From c43ab707f30f3b0e8582b403a84b7228f14bc2f6 Mon Sep 17 00:00:00 2001
From: Nao Pross <np@0hm.ch>
Date: Wed, 22 Dec 2021 04:13:39 +0100
Subject: TODO why alpha is 0.35

---
 doc/thesis/chapters/implementation.tex | 4 +++-
 1 file changed, 3 insertions(+), 1 deletion(-)

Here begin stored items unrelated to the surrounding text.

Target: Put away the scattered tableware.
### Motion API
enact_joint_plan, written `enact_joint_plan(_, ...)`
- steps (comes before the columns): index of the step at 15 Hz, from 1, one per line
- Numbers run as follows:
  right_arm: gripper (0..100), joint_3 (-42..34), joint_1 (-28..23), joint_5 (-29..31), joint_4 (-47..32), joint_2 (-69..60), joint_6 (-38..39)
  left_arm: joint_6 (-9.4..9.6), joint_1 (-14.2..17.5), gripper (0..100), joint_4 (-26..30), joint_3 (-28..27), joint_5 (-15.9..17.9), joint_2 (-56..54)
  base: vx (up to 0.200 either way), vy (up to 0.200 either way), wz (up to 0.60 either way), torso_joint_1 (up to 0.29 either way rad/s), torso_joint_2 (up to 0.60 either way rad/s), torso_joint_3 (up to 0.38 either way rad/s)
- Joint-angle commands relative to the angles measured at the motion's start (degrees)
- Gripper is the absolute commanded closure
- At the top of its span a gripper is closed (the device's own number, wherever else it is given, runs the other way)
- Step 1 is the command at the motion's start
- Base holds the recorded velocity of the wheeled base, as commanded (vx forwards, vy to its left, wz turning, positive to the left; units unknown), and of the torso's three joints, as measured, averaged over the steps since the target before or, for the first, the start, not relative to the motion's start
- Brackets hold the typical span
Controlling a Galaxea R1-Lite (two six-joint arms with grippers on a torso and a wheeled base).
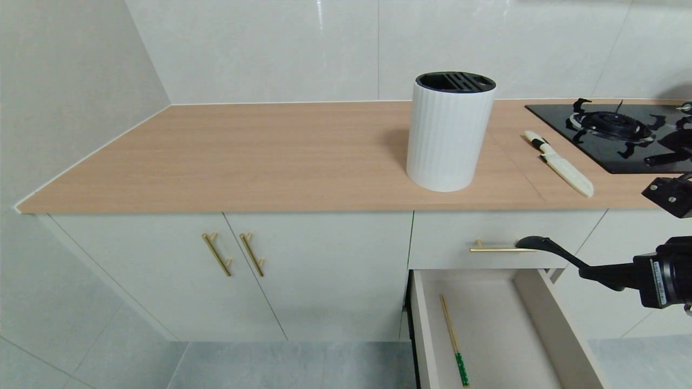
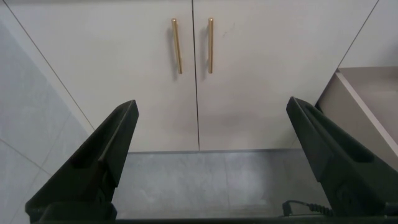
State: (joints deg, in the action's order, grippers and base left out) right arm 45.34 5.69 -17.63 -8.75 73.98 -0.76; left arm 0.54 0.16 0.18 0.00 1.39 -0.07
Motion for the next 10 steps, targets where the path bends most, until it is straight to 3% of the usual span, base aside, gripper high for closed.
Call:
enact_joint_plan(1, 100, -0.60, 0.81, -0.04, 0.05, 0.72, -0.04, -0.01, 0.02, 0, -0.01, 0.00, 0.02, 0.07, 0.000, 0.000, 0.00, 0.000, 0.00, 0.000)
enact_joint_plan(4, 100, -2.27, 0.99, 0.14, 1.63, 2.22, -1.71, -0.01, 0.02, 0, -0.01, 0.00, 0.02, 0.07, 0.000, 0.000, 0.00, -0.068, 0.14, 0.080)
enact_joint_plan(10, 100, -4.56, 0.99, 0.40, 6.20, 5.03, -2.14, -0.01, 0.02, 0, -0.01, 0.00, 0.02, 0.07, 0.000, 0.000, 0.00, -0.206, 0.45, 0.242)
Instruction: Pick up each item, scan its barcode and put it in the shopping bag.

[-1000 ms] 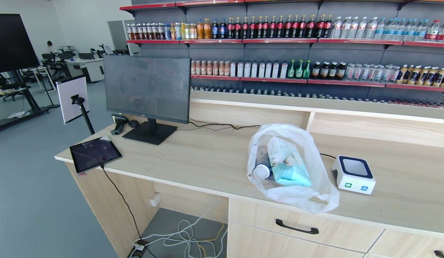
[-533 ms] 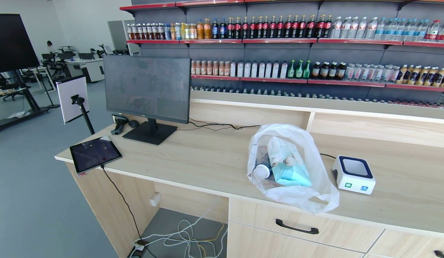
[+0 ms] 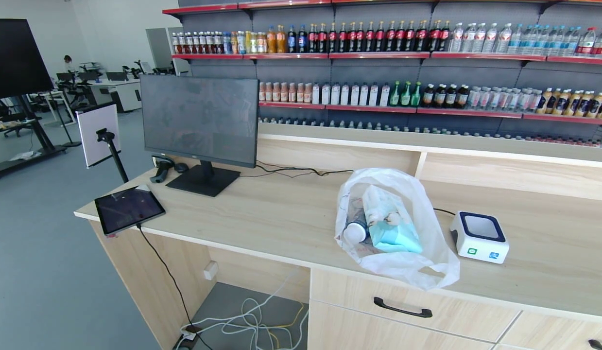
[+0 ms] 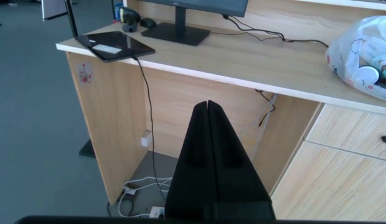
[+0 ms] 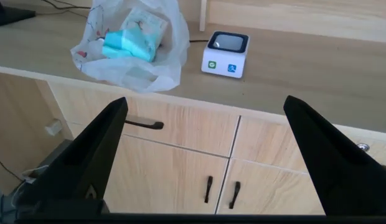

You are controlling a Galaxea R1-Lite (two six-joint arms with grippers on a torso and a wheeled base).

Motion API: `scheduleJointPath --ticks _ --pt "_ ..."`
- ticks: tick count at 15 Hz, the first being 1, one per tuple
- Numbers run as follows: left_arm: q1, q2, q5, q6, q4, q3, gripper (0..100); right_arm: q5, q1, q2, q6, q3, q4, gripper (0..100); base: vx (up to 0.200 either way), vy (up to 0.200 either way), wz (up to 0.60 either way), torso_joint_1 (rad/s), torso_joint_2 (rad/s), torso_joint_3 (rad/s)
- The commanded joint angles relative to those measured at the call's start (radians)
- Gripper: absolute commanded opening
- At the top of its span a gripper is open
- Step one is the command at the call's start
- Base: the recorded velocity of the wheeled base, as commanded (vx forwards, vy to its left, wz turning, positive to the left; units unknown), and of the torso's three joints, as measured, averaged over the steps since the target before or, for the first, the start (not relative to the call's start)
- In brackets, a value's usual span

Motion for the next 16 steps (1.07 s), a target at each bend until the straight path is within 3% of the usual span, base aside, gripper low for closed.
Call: scheduleJointPath --ticks 1,7,16 --pt "0.001 0.0 0.0 -0.002 0.0 0.0 0 0.001 0.0 -0.002 0.045 0.0 0.0 100 0.0 0.0 0.0 0.0 0.0 0.0" --pt "0.001 0.0 0.0 -0.002 0.0 0.0 0 0.002 0.003 -0.002 0.025 0.0 0.0 100 0.0 0.0 0.0 0.0 0.0 0.0" --pt "0.001 0.0 0.0 -0.002 0.0 0.0 0 0.002 0.003 -0.002 0.034 0.0 0.0 100 0.0 0.0 -0.6 0.002 0.0 0.002"
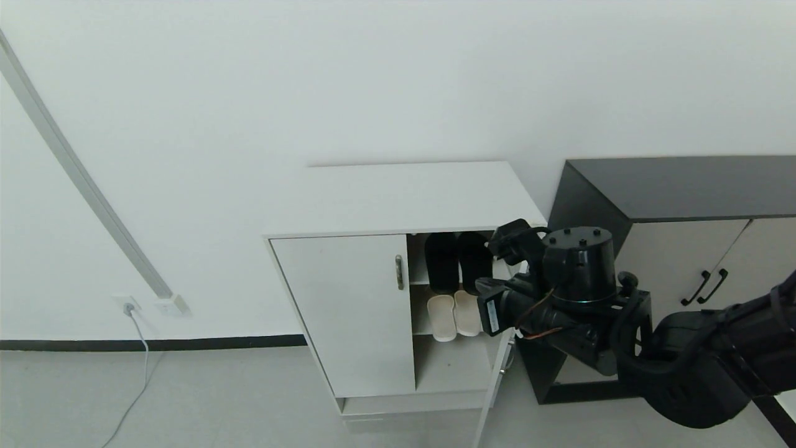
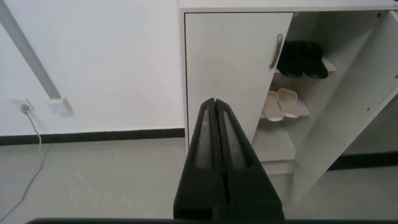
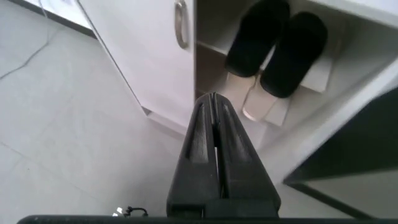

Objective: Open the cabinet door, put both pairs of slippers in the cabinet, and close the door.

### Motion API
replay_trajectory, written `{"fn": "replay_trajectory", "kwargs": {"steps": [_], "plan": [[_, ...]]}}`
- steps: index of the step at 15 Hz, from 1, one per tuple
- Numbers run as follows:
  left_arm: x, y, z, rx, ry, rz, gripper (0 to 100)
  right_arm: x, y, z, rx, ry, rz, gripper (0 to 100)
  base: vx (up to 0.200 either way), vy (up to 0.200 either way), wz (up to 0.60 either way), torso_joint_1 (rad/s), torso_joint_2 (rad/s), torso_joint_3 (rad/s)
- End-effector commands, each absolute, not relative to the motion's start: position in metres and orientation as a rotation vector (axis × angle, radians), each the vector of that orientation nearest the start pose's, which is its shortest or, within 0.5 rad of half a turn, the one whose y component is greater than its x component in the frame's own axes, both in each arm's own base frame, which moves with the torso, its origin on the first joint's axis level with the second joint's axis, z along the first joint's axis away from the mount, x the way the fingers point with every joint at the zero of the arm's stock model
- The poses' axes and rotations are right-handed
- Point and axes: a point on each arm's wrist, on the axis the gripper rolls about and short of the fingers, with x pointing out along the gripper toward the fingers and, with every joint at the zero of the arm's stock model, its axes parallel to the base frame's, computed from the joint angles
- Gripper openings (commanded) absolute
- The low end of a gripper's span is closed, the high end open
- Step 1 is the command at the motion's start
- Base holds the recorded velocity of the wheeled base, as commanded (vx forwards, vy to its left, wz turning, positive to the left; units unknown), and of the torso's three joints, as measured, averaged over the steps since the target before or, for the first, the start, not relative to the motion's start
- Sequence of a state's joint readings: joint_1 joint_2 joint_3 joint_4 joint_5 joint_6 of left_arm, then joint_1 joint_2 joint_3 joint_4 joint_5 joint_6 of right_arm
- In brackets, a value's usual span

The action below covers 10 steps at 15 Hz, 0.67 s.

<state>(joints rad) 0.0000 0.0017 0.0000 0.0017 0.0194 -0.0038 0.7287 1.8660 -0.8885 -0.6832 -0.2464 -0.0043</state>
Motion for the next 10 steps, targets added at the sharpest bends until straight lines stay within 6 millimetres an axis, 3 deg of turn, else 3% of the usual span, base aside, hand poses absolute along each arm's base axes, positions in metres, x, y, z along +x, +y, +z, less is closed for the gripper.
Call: {"fn": "replay_trajectory", "kwargs": {"steps": [1, 5, 10], "plan": [[-0.023, 0.0, 0.075, -0.005, 0.005, 0.02, 0, 0.253, 0.208, 0.169, -0.16, 0.275, 0.451, 0, 0.0, 0.0, 0.0, 0.0, 0.0, 0.0], [-0.023, 0.0, 0.075, -0.005, 0.005, 0.02, 0, 0.241, 0.177, 0.172, -0.202, 0.364, 0.377, 0, 0.0, 0.0, 0.0, 0.0, 0.0, 0.0], [-0.023, 0.0, 0.075, -0.003, 0.005, 0.02, 0, 0.237, 0.164, 0.146, -0.242, 0.478, 0.354, 0, 0.0, 0.0, 0.0, 0.0, 0.0, 0.0]]}}
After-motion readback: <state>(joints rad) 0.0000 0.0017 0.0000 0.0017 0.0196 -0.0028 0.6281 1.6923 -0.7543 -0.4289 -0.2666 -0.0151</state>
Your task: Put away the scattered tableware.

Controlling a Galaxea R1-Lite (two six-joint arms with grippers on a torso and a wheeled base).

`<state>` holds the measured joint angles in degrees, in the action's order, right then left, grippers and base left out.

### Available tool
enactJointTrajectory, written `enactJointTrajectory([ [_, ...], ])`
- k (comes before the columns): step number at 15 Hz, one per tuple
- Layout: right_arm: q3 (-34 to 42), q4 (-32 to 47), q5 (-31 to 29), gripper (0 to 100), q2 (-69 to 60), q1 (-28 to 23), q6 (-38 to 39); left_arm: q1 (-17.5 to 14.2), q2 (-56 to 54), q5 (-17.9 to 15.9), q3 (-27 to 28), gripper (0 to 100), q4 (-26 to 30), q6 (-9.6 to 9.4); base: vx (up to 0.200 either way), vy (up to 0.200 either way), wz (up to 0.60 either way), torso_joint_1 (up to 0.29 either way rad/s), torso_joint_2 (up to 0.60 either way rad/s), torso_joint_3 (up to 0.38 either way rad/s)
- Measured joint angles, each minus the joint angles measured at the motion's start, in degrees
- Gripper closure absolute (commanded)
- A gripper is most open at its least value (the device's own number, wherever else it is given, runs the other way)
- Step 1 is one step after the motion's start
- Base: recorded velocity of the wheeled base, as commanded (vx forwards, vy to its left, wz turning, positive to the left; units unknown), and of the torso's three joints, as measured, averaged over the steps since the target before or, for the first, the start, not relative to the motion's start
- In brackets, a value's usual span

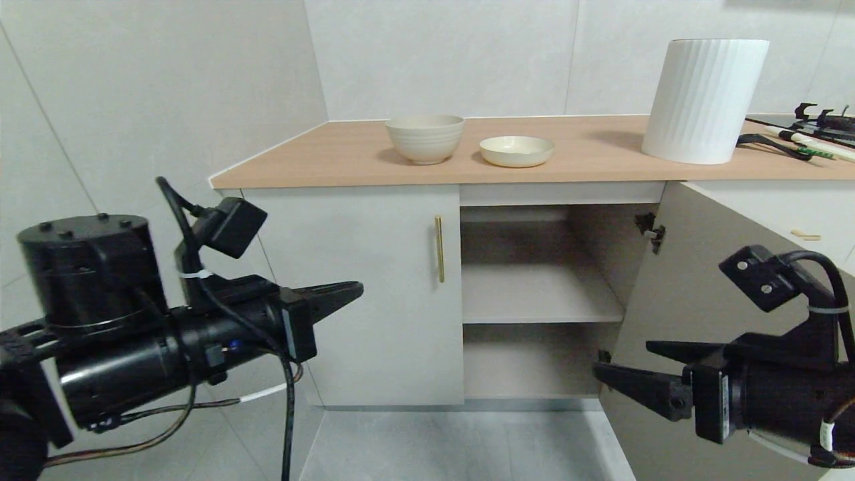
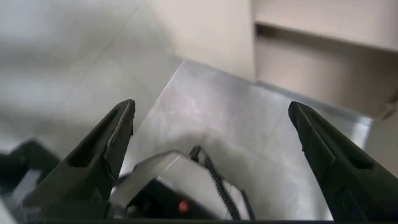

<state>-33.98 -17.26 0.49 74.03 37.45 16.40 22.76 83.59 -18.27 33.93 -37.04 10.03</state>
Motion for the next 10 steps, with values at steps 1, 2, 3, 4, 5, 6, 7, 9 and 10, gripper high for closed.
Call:
enactJointTrajectory([
  [1, -1.39, 0.76, 0.0, 0, 0.28, -0.88, -0.22, -0.74, -2.74, 0.05, -0.55, 0, 2.9, 0.3, 0.0, 0.0, 0.0, 0.0, 0.0, 0.0],
  [2, -2.96, 1.21, 0.0, 0, 0.9, -2.08, -1.01, -1.32, -5.64, 0.07, -0.61, 0, 6.11, 1.21, 0.0, 0.0, 0.0, 0.0, 0.0, 0.0],
  [3, -5.6, 1.37, 0.0, 0, 1.95, -3.44, -2.06, -1.66, -8.79, 0.05, -0.13, 0, 10.11, 2.36, 0.0, 0.0, 0.0, 0.0, 0.0, 0.0],
  [4, -8.24, 2.13, -0.02, 0, 3.33, -4.46, -2.68, -1.99, -12.12, -0.04, 0.69, 0, 15.18, 3.24, 0.0, 0.0, 0.0, 0.0, 0.0, 0.0],
  [5, -10.97, 2.97, -0.02, 0, 4.77, -5.12, -3.05, -2.61, -15.24, -0.26, 1.96, 0, 21.36, 3.9, 0.0, 0.0, 0.0, 0.0, 0.0, 0.0],
  [6, -12.98, 3.69, 0.0, 0, 6.06, -5.49, -3.27, -3.74, -17.82, -0.83, 3.34, 0, 24.97, 4.36, 0.0, 0.0, 0.0, 0.0, 0.0, 0.0],
  [7, -14.2, 4.27, -0.02, 0, 7.13, -5.73, -3.35, -4.72, -19.65, -1.67, 4.49, 0, 25.84, 4.52, 0.0, 0.0, 0.0, 0.0, 0.0, 0.0],
  [9, -15.3, 6.42, -0.49, 0, 8.51, -5.9, -3.35, -5.53, -21.22, -3.02, 5.4, 0, 26.01, 4.55, 0.0, 0.0, 0.0, 0.0, 0.0, 0.0],
  [10, -15.64, 9.63, -0.62, 0, 8.59, -5.95, -3.38, -5.68, -20.99, -3.32, 5.51, 0, 25.76, 4.5, 0.0, 0.0, 0.0, 0.0, 0.0, 0.0],
])
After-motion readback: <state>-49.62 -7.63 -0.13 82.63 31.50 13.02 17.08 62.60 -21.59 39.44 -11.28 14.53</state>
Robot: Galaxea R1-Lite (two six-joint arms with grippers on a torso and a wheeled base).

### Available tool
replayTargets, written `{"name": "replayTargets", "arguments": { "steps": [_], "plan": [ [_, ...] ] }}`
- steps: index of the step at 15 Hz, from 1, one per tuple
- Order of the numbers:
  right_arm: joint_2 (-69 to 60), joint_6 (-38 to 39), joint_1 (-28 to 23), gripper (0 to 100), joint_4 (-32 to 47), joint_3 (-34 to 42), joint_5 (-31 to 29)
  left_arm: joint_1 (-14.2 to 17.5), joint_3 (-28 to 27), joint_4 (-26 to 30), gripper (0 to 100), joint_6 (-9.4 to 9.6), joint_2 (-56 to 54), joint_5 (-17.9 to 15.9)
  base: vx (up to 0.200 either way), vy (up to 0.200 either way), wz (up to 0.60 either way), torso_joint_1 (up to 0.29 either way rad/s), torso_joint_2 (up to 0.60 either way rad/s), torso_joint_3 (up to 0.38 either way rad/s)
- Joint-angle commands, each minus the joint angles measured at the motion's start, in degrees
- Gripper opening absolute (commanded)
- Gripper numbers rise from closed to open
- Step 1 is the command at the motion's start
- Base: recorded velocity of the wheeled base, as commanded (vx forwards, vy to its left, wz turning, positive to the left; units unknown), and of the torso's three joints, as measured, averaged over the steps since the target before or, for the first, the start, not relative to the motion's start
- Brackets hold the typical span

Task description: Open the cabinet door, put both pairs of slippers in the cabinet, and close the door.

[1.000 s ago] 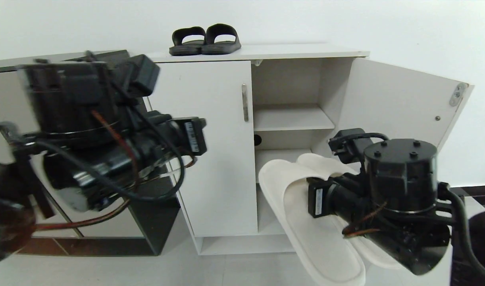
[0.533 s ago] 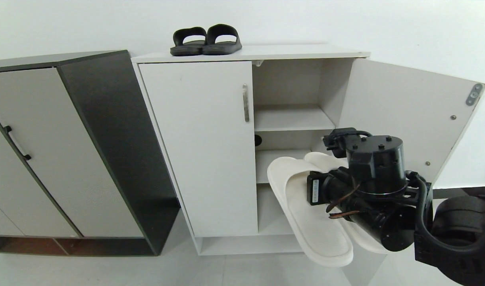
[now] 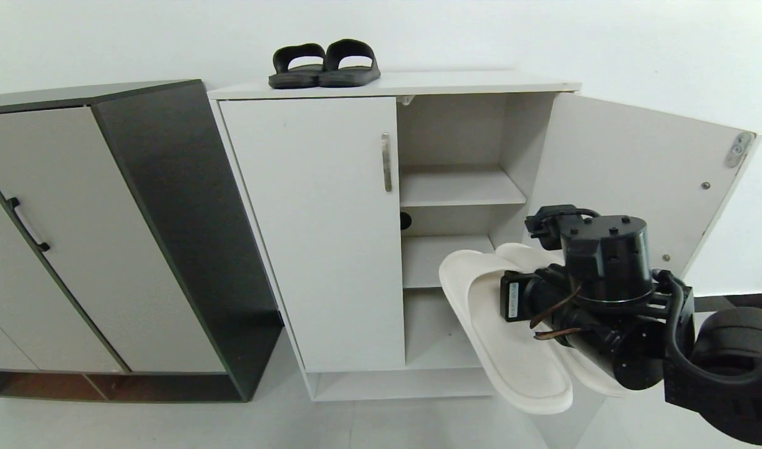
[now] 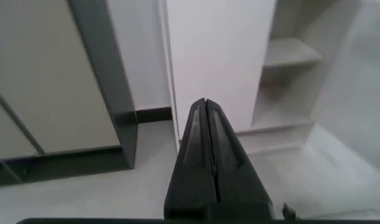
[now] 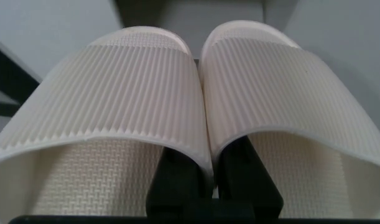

(limited to 'doc/thesis/chapters')

diff --git a/doc/thesis/chapters/implementation.tex b/doc/thesis/chapters/implementation.tex
index b418927..24cbc12 100644
--- a/doc/thesis/chapters/implementation.tex
+++ b/doc/thesis/chapters/implementation.tex
@@ -92,7 +92,9 @@ To compute the empirical bit error rate (BER) of the setup, the data has to be f
 
 GR provides a constellation modulator block, that already implements several standard constellations (QPSK and 16-ary QAM being of interest for us). The block also already integrates a root raised cosine filter, whose phase bandwidth (roll-off factor) can be given as parameter; in all flow graphs the roll off factor is \(\alpha = 0.35\).
 
-%TODO: Warum alpha 0.35
+% TODO: Warum alpha 0.35
+%
+% Because we had no restrictions on bandwidth (except for the physical ones, which are unreachable). Though, we are in the 2.4 GHz spectrum which is pretty crowded. For a sanity check: we are using a very short symbol time of around T = 1 / 1 MHz = 1 us, then the bandwidth with \alpha = 0.35 is B = (1 + \alpha) / (2 * T) = 675 kHz. Pretty small, when compared for ex to WiFi 802.11g channels that are like 20 MHz wide.